A BBC News Brasil procurou a Frente Parlamentar da Agropecuária, mas nenhuma resposta foi enviada.
Luiza Lima cita como exemplos outros episódios em que a pauta ambiental acabou, na sua avaliação, sendo deixada de lado pelo governo para conseguir a aprovação de medidas de seu interesse.
Entre eles está a medida provisória (MP) dos ministérios, que estabeleceu a atual quantidade de ministérios do governo federal.
Às vésperas de ela expirar, o governo cedeu ao Centrão, grupo que também faz parte da bancada ruralista, e aceitou emendas que esvaziaram os ministérios do Meio Ambiente (MMA) e dos Povos Indígenas (MPI). Entre as medidas que mais causaram polêmica à época estavam a retirada da atribuição de demarcar novas terras do MPI e a alocação dessa responsabilidade no Ministério da Justiça e Segurança Pública).
Procurada, a Secretaria de Relações Institucionais da Presidência da República, comandada pelo ministro Alexandre Padilha, disse em nota enviada a BBC News Brasil que o governo vem tentando manter diálogo com o agronegócio.
"Desde janeiro de 2023, o governo do presidente Lula tem atuado para reestabelecer o ambiente de diálogo democrático com todas as instituições e todos os setores da sociedade, inclusive o agronegócio, que tem na Frente Parlamentar uma força de representação legítima e atuante em prol de um setor que é central para a economia e a sociedade brasileiras", diz um trecho da nota.
Para Luiza Lima, do Greenpeace Brasil, o que aconteceu com o marco temporal pode ser um prelúdio do que se verá nos próximos anos.
"O governo só consegue aprovar alguma agenda prioritária desde que seja algo de interesse da bancada ruralista. Do ponto de vista socioambiental, isso é muito ruim. Infelizmente, acho que essa situação tende a se perpetuar por conta da composição do Congresso", afirmou.
Caio Pompeia, que estuda a bancada ruralista, diz que, do ponto de vista socioambiental, é preciso aguardar para ver como o Senado irá se comportar.
"Até o presente momento, a frente (Parlamentar da Agropecuária) tem se mostrado bastante exitosa, mas também é possível que, quanto a alguns dos temas ambientais, mobilizações públicas críticas, riscos aos empresários, posições do governo e decisões da presidência do Senado, venham a exercer influência mais relevante.
Procurada, a Secretaria de Relações Institucionais da Presidência da República, disse em nota enviada à BBC News Brasil que o governo vem tentando "reestabelecer" o diálogo com o agronegócio.
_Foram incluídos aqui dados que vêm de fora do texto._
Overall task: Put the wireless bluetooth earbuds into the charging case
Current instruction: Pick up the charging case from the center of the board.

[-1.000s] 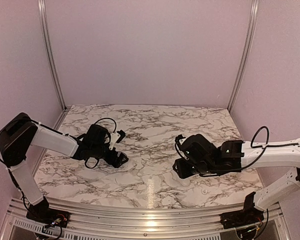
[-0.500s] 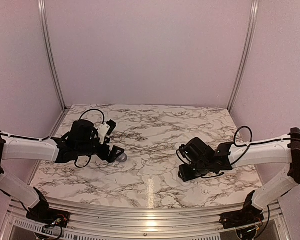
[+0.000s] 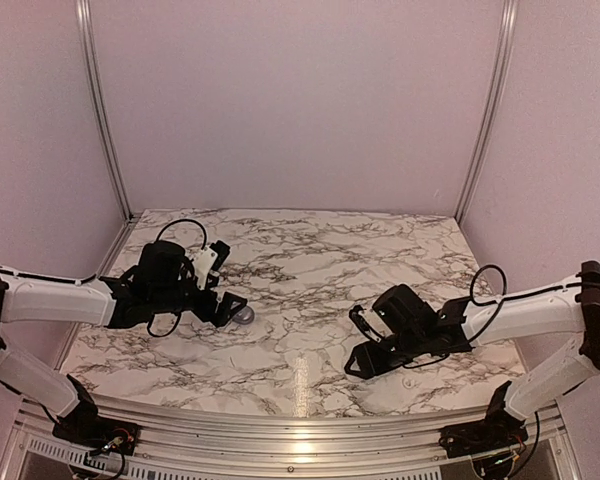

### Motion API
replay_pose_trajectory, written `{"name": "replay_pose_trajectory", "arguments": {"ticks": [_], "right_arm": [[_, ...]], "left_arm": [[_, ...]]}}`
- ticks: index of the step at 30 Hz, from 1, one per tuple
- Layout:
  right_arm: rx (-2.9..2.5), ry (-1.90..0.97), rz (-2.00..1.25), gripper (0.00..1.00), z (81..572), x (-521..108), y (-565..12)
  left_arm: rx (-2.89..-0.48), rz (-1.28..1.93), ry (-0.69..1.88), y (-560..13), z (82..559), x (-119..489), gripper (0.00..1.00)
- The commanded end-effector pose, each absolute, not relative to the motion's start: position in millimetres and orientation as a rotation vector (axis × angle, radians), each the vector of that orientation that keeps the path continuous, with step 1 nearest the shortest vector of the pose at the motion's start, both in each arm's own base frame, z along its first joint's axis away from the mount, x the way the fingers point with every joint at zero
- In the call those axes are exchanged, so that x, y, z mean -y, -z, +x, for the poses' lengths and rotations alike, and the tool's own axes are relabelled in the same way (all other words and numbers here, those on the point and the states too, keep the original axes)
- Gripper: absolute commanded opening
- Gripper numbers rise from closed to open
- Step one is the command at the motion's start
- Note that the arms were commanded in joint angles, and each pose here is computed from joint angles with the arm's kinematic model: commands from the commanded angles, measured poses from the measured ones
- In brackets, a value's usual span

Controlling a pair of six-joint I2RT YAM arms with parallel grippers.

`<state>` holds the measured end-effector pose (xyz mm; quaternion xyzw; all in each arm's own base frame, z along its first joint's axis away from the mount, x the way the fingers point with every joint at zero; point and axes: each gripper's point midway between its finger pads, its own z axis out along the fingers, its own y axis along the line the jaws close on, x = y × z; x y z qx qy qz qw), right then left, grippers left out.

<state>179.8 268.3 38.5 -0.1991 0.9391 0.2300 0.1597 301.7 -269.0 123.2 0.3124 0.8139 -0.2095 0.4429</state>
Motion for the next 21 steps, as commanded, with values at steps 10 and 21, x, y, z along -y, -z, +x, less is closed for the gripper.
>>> {"name": "replay_pose_trajectory", "arguments": {"ticks": [10, 21], "right_arm": [[-2.663, -0.727, -0.494, 0.45, 183.0, -275.7, -37.4], [-2.731, -0.653, -0.486, 0.38, 175.5, -277.7, -10.2]], "left_arm": [[-1.943, 0.770, 0.559, -143.2, 297.2, 272.4, 0.99], [-1.902, 0.828, 0.586, -150.1, 285.0, 283.8, 0.99]]}}
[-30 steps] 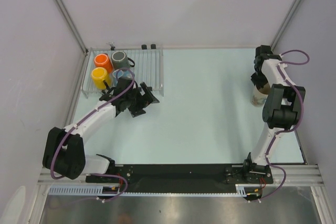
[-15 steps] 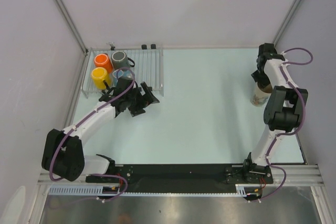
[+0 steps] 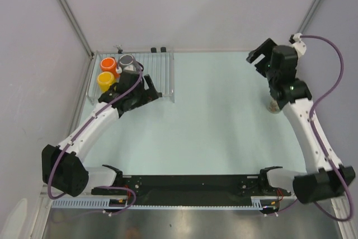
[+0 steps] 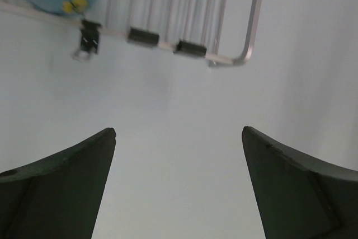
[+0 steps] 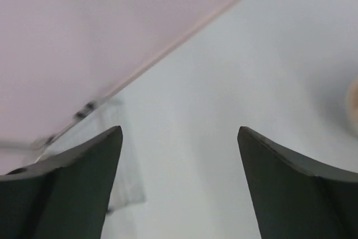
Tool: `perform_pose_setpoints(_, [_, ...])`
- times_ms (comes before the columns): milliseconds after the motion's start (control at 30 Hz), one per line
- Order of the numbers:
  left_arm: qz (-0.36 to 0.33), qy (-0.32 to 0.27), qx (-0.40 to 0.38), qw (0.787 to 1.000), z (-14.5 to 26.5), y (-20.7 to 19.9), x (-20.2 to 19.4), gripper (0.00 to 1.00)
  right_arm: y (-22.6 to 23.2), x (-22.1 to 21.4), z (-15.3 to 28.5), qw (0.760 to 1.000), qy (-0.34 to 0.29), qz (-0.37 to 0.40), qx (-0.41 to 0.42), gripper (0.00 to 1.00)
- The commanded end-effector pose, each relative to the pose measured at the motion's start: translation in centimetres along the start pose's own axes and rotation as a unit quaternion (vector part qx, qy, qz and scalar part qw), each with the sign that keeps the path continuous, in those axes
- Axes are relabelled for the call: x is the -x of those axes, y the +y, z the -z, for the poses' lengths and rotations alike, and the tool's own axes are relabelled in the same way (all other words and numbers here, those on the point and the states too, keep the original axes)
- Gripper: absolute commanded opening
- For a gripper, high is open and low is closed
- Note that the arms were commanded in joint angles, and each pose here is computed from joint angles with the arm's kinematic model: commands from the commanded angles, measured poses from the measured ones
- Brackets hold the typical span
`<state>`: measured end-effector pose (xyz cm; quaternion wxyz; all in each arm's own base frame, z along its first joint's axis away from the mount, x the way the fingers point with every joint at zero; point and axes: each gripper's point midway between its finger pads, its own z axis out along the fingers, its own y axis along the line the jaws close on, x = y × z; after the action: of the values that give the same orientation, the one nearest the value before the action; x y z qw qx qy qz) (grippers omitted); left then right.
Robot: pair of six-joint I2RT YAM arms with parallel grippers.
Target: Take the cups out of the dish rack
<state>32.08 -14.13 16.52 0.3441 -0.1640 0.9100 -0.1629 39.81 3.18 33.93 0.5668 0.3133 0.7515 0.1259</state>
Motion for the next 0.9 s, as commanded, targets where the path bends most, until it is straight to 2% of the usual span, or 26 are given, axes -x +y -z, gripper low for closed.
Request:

"Desde janeiro de 2023, o governo do presidente Lula tem atuado para reestabelecer o ambiente de diálogo democrático com todas as instituições e todos os setores da sociedade, inclusive o agronegócio, que tem na Frente Parlamentar uma força de representação legítima e atuante em prol de um setor que é central para a economia e a sociedade brasileiras", disse um trecho da nota.